We, Japanese people, call this kind of person a ‘samurai’ for maintaining a firm faith in contributing to the public good out of respect and gratitude for other people, and being prepared to sacrifice one’s life for the faith. In other words, this is the spirit of Bushi-do. I, who train and teach in ‘Budo’, respect the spirit of Bushi- do very highly and always wish to follow the path of Bushi-do. I believe that the heart and essence of learning a ‘Budo’ is about achieving spiritual growth by mastering, through the physical training of the art, a way to be always respectful, grateful, unselfish and humble to anybody and to anything. Pursuing this path, we gain trust and respect from others naturally which improves and enhances our life significantly.
Well, believing in this faith, I fold my dogi and clothes neatly, clean the dojo with a humble mind and try to deal with others in a respectful and grateful manner, every single day. This is my Bushi-do.
‘Budō[i]is a divine path established by the gods that leads to truth, goodness, and beauty; it is a spiritual path reflecting the unlimited, absolute nature of the universe and the ultimate grand design of creation’ (Ueshiba, 1991).
Morihei Ueshiba (also known as O-Sensei) founded the wonderful art that we practice, ‘Aikidō’, from his initial training in the centuries old art Daito Ryu Aiki-Jujutsu (among others).

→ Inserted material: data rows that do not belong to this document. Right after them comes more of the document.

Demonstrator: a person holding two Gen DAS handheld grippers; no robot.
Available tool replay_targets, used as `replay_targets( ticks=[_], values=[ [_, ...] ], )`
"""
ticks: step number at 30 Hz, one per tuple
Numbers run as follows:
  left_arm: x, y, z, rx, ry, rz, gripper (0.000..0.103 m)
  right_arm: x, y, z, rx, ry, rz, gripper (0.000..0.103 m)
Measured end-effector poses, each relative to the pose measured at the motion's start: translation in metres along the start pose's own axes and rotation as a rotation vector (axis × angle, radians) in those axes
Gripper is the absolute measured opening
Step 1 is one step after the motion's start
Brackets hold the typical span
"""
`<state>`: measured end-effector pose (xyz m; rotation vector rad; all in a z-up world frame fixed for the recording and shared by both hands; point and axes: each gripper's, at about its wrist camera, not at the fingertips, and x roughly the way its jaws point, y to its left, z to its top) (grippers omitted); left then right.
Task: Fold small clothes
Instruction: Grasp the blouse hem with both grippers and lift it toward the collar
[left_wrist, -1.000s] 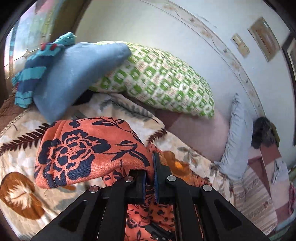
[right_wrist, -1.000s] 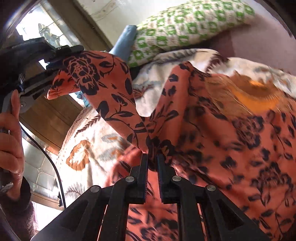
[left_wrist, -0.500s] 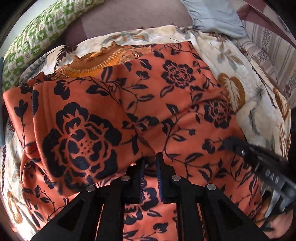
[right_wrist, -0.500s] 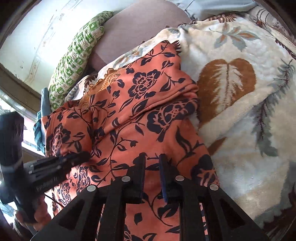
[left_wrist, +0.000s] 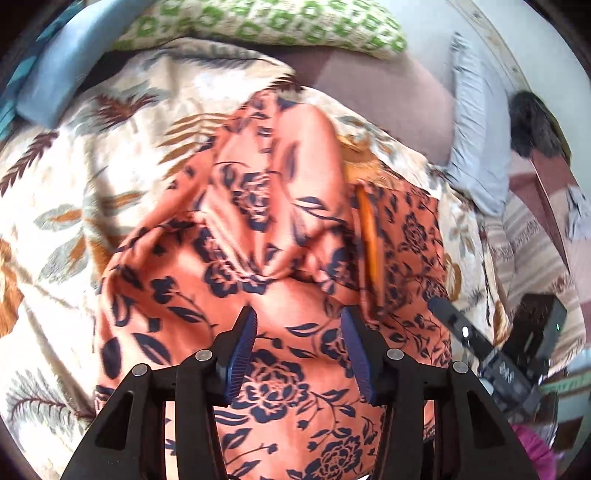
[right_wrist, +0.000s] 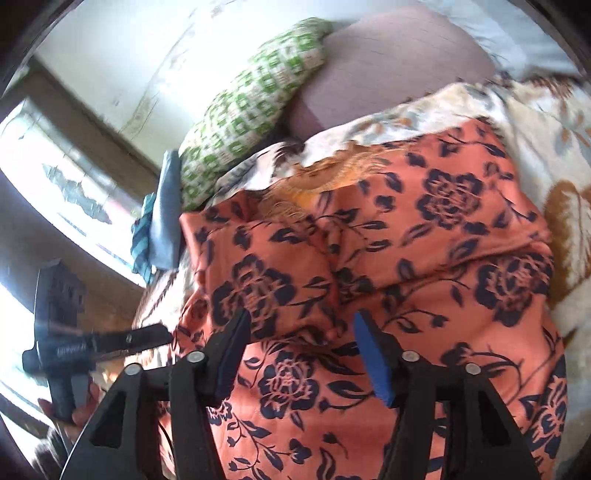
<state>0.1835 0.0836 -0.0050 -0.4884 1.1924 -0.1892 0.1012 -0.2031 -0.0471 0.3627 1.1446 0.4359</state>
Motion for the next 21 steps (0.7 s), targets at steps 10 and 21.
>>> replay_targets(
  ticks=[10, 21],
  values=[
    [-0.001, 0.053, -0.008, -0.176, 0.010, -0.028, 0.047, 0.048, 0.087, -0.041, -0.618, -0.070, -0.458, 0.069],
    [0.017, 0.060, 0.012, -0.232, 0.003, -0.038, 0.047, 0.003, -0.072, 0.052, 0.123, -0.058, -0.250, 0.011]
  ],
)
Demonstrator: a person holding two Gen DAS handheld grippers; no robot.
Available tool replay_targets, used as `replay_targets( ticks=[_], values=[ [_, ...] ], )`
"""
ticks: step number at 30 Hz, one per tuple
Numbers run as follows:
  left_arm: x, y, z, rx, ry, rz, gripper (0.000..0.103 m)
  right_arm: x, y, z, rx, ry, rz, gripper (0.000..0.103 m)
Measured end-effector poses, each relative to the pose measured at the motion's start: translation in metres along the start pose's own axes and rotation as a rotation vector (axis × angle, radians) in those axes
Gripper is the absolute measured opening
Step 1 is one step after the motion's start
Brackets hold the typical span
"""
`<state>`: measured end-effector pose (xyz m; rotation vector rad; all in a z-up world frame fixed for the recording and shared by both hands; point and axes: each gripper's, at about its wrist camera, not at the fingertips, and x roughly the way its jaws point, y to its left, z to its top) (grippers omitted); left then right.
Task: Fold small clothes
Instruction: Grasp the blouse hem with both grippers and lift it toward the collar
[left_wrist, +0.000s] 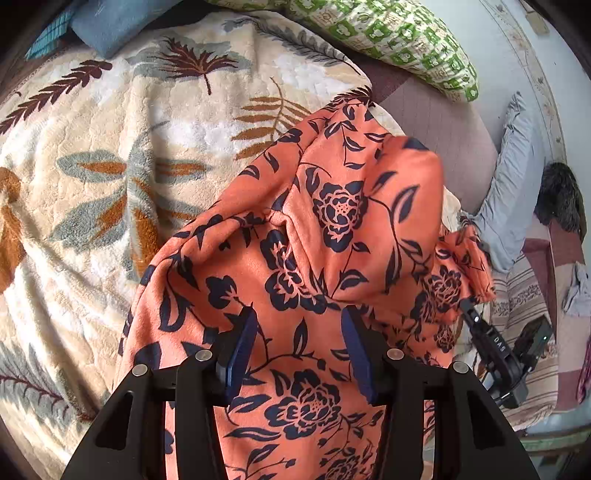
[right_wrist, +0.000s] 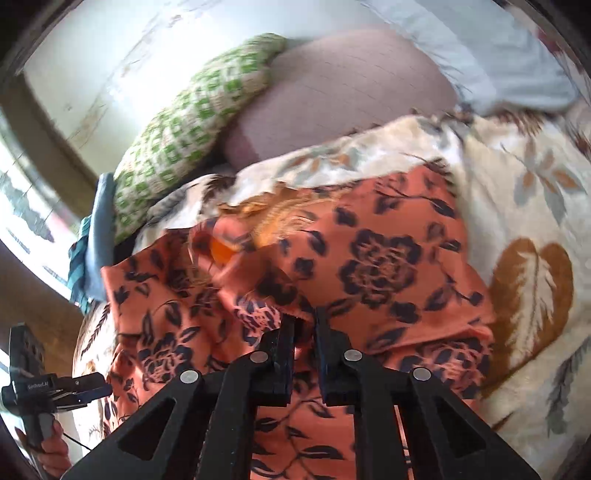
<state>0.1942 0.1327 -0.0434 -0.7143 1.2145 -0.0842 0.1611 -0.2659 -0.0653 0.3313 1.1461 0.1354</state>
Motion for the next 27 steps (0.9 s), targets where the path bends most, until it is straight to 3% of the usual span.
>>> replay_targets(
  ticks=[3, 4, 5, 7, 13, 16, 18, 19, 20, 23, 27],
  values=[
    [0.017, 0.005, 0.015, -0.076, 0.006, -0.058, 0.047, -0.008, -0.037, -0.004, 0.114, 0.002, 0.030, 0.014],
    [0.024, 0.006, 0.020, -0.106, 0.010, -0.079, 0.047, -0.009, -0.046, -0.006, 0.151, 0.005, 0.058, 0.022],
    [0.031, 0.007, 0.024, -0.130, 0.018, -0.095, 0.047, -0.010, -0.052, -0.009, 0.182, 0.007, 0.081, 0.038],
    [0.048, 0.006, 0.029, -0.158, 0.036, -0.107, 0.047, -0.009, -0.060, -0.012, 0.218, 0.010, 0.109, 0.052],
    [0.080, 0.002, 0.032, -0.160, 0.061, -0.089, 0.049, 0.017, -0.065, -0.009, 0.296, 0.045, 0.214, 0.052],
    [0.083, 0.001, 0.036, -0.189, 0.035, -0.080, 0.045, 0.038, -0.058, -0.007, 0.320, 0.074, 0.195, 0.052],
    [0.077, -0.003, 0.037, -0.188, -0.009, -0.057, 0.012, 0.050, -0.051, -0.005, 0.315, 0.094, 0.190, 0.045],
    [0.073, -0.006, 0.039, -0.189, -0.023, -0.073, 0.007, 0.054, -0.045, -0.001, 0.292, 0.109, 0.164, 0.020],
    [0.068, -0.009, 0.041, -0.188, -0.041, -0.092, 0.007, 0.055, -0.041, 0.005, 0.277, 0.118, 0.166, 0.005],
    [0.039, -0.024, 0.058, -0.174, -0.134, -0.102, 0.006, 0.037, -0.023, 0.043, 0.285, 0.053, 0.242, 0.005],
    [-0.003, -0.033, 0.086, -0.183, -0.273, -0.113, 0.007, -0.028, 0.012, 0.108, 0.204, -0.185, 0.323, 0.004]
  ],
)
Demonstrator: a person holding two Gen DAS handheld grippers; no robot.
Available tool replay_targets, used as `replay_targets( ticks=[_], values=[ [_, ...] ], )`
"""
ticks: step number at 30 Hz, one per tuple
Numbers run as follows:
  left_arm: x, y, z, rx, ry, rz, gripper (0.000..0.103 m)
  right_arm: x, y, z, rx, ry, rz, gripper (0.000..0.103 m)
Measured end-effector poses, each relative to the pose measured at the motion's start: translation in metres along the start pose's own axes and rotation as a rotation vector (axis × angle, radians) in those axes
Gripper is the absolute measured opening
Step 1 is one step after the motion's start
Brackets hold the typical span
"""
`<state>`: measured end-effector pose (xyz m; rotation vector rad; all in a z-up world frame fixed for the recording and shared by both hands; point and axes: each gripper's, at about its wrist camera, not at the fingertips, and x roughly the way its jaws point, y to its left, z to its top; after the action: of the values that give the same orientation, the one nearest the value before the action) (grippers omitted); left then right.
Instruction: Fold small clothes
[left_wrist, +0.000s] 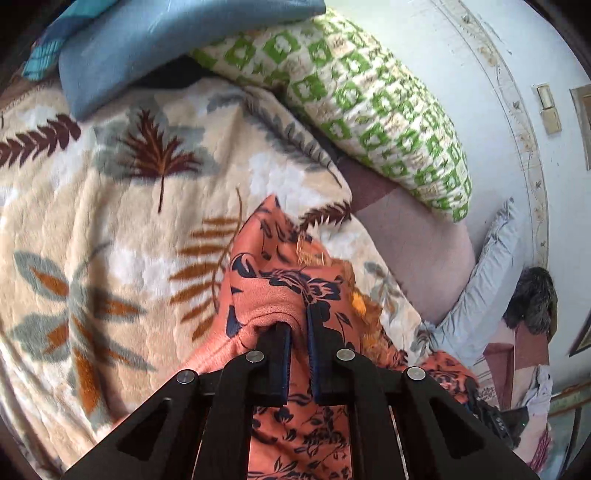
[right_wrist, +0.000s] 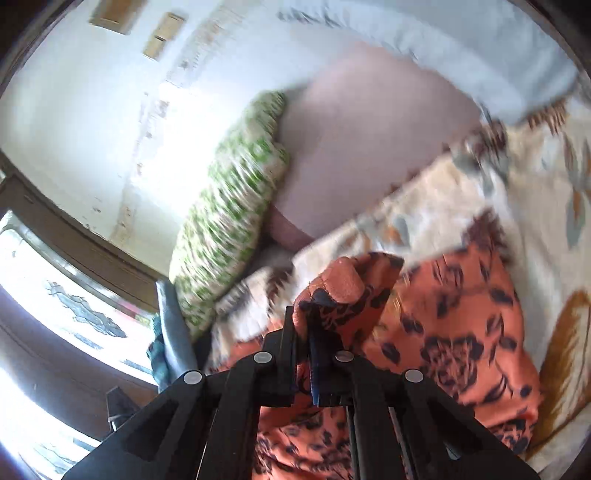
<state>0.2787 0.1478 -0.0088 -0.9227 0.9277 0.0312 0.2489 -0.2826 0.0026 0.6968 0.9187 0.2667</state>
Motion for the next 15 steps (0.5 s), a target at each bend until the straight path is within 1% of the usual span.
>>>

In the early 1920s Morihei Ueshiba developed and taught what he termed Aiki-Budō and continued to progress his art until his death in 1969, leaving behind what we know today as Aikidō. Aikidō can trace its lineage back centuries and is steeped in Japanese martial traditions, but uniquely encompasses a spirituality that focuses on the journey to an enlightened state through a disciplined and harmonious approach to life. All we have to do is walk the path with an open mind and work damn hard – simples, right?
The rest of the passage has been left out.